Improving Student Performance on Quantitative Research: From Assessment Data to Collaborative Curriculum Alignment in a
Social Welfare PhD Program
By Jennifer Kishida, junior specialist, Department of Social Work, University of Hawai‘i at Mānoa
Before 2018, it is likely that every student in the PhD in Social Welfare program at the University of Hawaiʻi at Mānoa dreaded the qualifying exam (QE). The QE is the first of four benchmarks the program uses to measure student learning. After passing core courses, students take the QE to demonstrate their ability to accomplish the following program learning objectives:
Analyze and apply social welfare theories, research findings and research methodologies to resolve critical social welfare problems;
Formulate relevant research questions, and apply appropriate research methods in culturally-appropriate research design; and
Understand and analyze social welfare policies and their impact on social work practice within communities and populations in-need.
The QE consists of four sections – knowledge development, policy analysis, qualitative research, and quantitative research. Concerns about students’ performance in the quantitative research section of the QE had been a repeating theme in faculty meetings and curriculum discussions. Students were also most anxious about this section of the QE. These, however, were all anecdotal.
In the summer of 2018, the program assistant assessed the level of student learning evidenced through the QE during the years 2010-2014 and made the faculty aware of alarming findings. Of the 12 students who took the quantitative research section of the QE during this period, none passed on the first try: half received a conditional pass and the other half failed. This was no longer anecdotal information passed between faculty and students. This was evidence that students were struggling to learn a part of the curriculum and/or demonstrate their learning sufficiently.

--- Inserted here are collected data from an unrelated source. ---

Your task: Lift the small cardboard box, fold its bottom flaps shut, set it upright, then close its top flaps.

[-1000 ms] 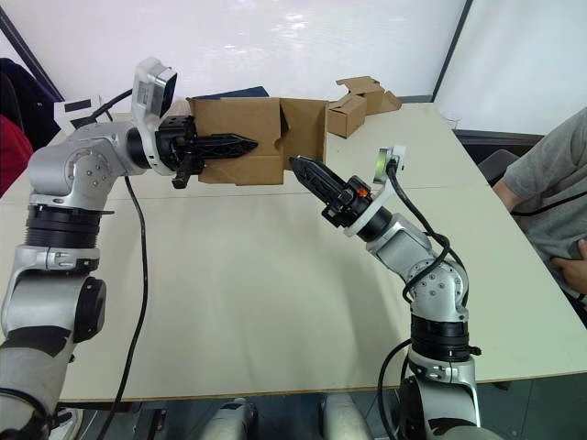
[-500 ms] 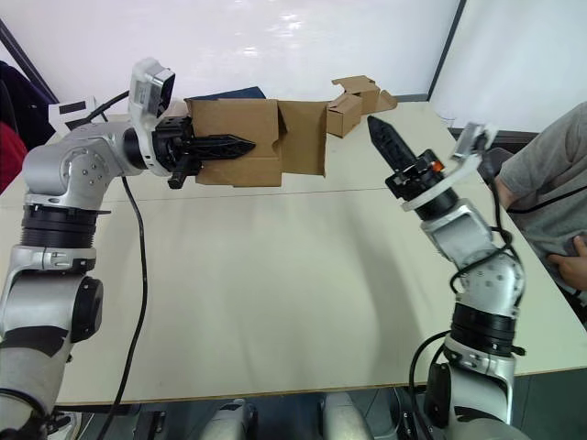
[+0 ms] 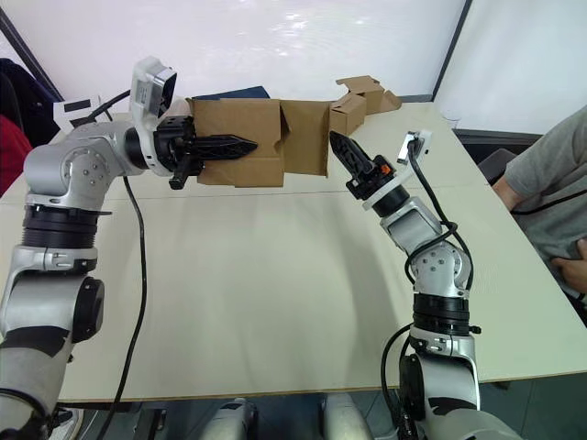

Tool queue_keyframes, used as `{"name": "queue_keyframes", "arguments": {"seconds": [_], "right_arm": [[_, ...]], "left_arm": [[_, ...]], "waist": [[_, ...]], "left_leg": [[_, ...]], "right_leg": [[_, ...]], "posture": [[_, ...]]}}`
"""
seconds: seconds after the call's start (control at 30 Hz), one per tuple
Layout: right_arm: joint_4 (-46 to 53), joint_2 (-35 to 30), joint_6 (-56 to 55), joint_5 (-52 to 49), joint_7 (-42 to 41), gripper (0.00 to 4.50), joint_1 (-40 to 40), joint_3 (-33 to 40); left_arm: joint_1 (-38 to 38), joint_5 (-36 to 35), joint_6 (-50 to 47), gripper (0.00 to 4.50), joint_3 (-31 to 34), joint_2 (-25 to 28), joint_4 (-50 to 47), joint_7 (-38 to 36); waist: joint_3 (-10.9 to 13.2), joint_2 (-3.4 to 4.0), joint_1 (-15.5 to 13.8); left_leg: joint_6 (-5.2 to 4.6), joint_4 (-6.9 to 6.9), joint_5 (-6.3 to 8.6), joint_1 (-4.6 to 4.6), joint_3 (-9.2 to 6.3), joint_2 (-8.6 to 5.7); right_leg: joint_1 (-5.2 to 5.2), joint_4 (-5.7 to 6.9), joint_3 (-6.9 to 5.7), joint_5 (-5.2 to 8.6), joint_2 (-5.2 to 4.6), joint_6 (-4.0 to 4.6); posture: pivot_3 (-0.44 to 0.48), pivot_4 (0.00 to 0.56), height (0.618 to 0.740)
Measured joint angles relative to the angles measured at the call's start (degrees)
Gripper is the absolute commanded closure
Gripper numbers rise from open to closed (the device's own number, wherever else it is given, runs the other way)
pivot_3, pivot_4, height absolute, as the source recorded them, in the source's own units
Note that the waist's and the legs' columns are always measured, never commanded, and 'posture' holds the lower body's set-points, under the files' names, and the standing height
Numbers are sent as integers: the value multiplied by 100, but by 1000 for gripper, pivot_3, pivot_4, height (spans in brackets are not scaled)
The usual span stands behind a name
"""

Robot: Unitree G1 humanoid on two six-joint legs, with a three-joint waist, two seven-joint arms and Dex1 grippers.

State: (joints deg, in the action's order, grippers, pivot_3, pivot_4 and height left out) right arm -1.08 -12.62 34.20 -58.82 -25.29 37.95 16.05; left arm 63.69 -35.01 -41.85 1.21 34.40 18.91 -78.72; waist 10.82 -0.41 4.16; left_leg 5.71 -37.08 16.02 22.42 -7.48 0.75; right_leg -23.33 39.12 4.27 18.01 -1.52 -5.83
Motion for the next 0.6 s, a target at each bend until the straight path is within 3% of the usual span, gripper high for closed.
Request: {"name": "queue_keyframes", "arguments": {"seconds": [0.6], "right_arm": [[706,253,612,-781,-293,3276,-374,-160]], "left_arm": [[0,18,18,4500,-3,-10,5,8]], "waist": [[0,0,1]], "left_leg": [[0,-1,0,0,0,0]], "right_leg": [[0,0,0,0,-1,0]], "posture": [[0,150,740]]}}
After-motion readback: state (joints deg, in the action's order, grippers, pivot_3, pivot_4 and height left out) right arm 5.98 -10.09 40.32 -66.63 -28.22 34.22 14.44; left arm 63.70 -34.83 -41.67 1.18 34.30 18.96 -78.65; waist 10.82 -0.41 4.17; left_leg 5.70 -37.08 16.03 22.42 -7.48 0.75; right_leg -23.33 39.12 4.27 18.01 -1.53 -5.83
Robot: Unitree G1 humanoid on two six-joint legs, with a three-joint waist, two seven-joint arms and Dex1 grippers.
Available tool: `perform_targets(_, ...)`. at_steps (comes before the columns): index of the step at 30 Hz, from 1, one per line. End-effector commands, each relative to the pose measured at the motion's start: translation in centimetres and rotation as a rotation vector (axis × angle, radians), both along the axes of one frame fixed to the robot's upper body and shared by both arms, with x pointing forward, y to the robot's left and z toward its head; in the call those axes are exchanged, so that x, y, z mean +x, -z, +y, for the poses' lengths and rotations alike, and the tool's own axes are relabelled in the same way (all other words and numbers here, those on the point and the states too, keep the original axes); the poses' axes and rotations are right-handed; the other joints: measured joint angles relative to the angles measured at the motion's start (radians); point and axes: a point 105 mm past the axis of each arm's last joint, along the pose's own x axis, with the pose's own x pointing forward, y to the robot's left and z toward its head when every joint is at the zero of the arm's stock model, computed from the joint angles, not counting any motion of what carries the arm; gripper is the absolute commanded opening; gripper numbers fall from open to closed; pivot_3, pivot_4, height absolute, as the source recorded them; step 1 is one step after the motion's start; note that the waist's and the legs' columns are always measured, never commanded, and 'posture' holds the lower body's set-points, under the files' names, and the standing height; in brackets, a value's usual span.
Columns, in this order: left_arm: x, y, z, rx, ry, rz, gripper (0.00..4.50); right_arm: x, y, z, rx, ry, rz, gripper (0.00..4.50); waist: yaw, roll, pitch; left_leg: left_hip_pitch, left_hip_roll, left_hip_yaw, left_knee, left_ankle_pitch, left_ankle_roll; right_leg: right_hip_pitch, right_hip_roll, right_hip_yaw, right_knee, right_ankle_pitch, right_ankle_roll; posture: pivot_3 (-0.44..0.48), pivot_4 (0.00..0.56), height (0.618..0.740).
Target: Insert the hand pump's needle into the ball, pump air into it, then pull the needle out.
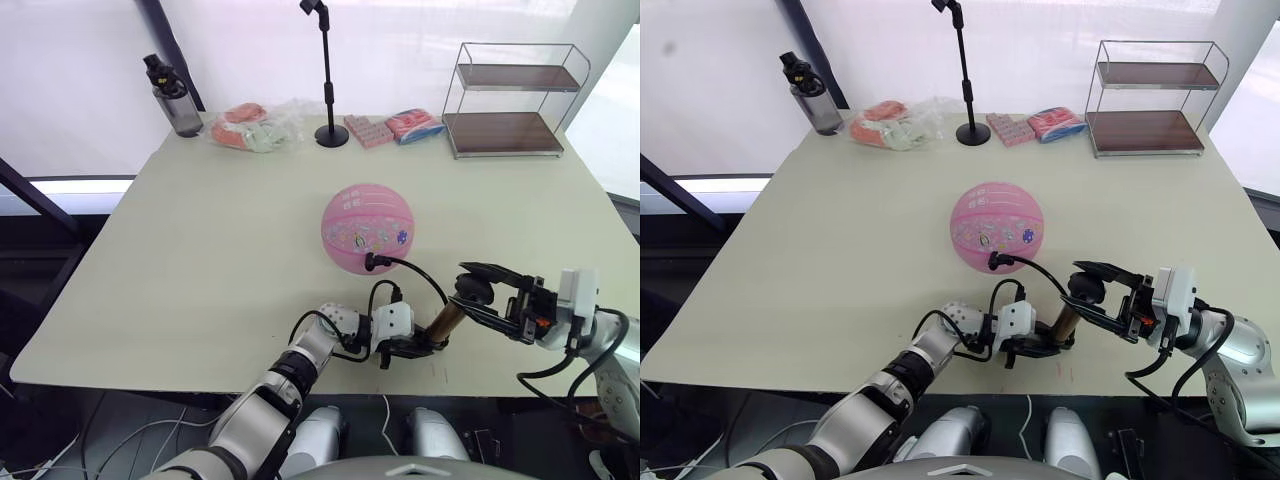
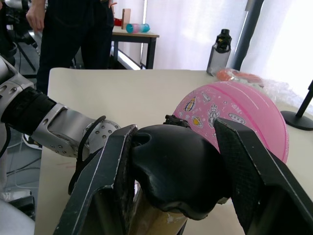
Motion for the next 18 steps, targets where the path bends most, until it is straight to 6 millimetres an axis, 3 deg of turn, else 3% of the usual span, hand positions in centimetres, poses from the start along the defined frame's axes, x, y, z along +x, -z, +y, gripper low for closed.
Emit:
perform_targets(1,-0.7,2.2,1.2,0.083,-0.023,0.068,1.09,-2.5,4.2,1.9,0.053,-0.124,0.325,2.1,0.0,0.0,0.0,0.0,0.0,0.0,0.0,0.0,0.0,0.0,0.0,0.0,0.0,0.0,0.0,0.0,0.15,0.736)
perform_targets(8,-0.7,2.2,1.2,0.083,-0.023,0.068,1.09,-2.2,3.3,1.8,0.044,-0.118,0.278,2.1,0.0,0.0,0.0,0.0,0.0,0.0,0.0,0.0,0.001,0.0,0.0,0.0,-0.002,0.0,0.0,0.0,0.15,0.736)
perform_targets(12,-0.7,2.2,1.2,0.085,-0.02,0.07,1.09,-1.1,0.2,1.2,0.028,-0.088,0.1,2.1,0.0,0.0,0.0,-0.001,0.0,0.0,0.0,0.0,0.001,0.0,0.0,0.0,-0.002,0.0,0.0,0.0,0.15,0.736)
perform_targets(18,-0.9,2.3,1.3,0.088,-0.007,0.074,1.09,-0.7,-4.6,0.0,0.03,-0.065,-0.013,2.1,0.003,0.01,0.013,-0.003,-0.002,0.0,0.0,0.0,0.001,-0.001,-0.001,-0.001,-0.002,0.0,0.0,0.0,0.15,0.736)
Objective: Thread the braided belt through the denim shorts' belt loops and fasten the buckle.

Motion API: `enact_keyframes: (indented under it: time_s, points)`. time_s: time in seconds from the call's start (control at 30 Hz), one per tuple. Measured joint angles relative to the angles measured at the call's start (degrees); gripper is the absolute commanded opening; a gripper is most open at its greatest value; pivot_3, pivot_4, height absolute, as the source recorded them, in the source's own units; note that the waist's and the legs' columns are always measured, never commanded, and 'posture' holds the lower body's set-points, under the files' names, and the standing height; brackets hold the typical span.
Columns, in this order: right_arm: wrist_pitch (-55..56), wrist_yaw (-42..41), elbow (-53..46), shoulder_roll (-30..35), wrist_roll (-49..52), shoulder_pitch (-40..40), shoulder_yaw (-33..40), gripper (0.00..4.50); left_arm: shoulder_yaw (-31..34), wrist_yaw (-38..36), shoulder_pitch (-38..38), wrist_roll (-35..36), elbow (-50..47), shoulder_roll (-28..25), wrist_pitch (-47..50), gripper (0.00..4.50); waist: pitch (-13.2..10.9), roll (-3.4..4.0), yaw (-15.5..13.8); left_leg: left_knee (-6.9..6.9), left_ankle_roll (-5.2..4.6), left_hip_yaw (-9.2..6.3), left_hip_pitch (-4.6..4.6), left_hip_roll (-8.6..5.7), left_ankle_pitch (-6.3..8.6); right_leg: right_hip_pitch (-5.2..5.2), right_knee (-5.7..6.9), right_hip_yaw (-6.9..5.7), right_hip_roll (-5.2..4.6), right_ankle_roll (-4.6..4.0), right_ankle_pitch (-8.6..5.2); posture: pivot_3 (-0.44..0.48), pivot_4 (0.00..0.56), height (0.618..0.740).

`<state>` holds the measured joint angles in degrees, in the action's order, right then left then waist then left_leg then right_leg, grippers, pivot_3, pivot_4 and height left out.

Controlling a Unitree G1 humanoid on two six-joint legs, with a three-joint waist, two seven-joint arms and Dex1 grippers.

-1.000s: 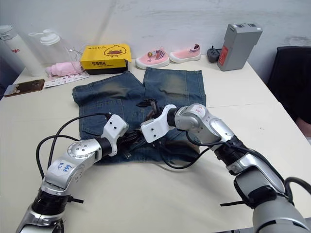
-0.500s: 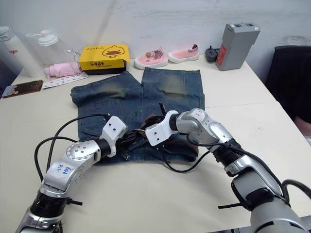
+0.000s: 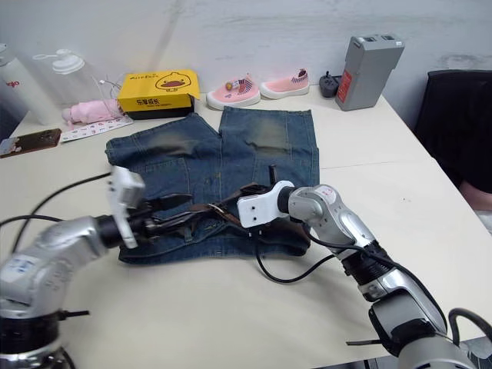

Faculty had already been thinking of ways to better support students in quantitative research. The assessment finding urged faculty to take immediate actions to improve student learning through curriculum alignment. The Ph.D. Committee took on the main charge of developing interventions. The committee was composed of six core faculty members and one Ph.D. student representative.
During Ph.D. Committee meetings, members discussed the curriculum and its alignment with the content on the Quantitative Research QE. The faculty recognized that
Taking the two quantitative methods courses in the same semester may be more beneficial than taking them in separate semesters.
The QE questions and study guides could be aligned better with the content of the QE-related courses. Some students had taken QE-related courses outside of the discipline (most often the Department of Educational Psychology’s variety of quantitative methods courses).
Students must finish taking all courses before being allowed to take the QE which could result in two years between the QE-related courses and the QE. The timing of the QE could be improved by interspersing portions of the exam closer to the completion of related courses.
After identifying the potential roadblocks for students’ successful achievement of the QE skills and completion of the QE, the committee members collaboratively designed the following interventions to better align the QE and the curriculum:
The Ph.D. Committee changed the curriculum schedule so that students took both quantitative methods I and II in their first semester, then a multiple regression course in the second semester.
Each year, instructors of the core courses reviewed and updated QE study guides and questions. Study guide practice questions were based on syllabi content with the intent to support student preparation. The QE questions were updated as needed. In the case of the QE quantitative research section, QE questions were updated to move away from statistical knowledge testing towards applied methods thinking. Our program connected with instructors who taught equivalent core courses in other fields to ensure that the QE aligned with what they taught.
Logistics of QE scheduling and administration were adapted so that portions of the QE are administered each summer after the completion of the related course(s).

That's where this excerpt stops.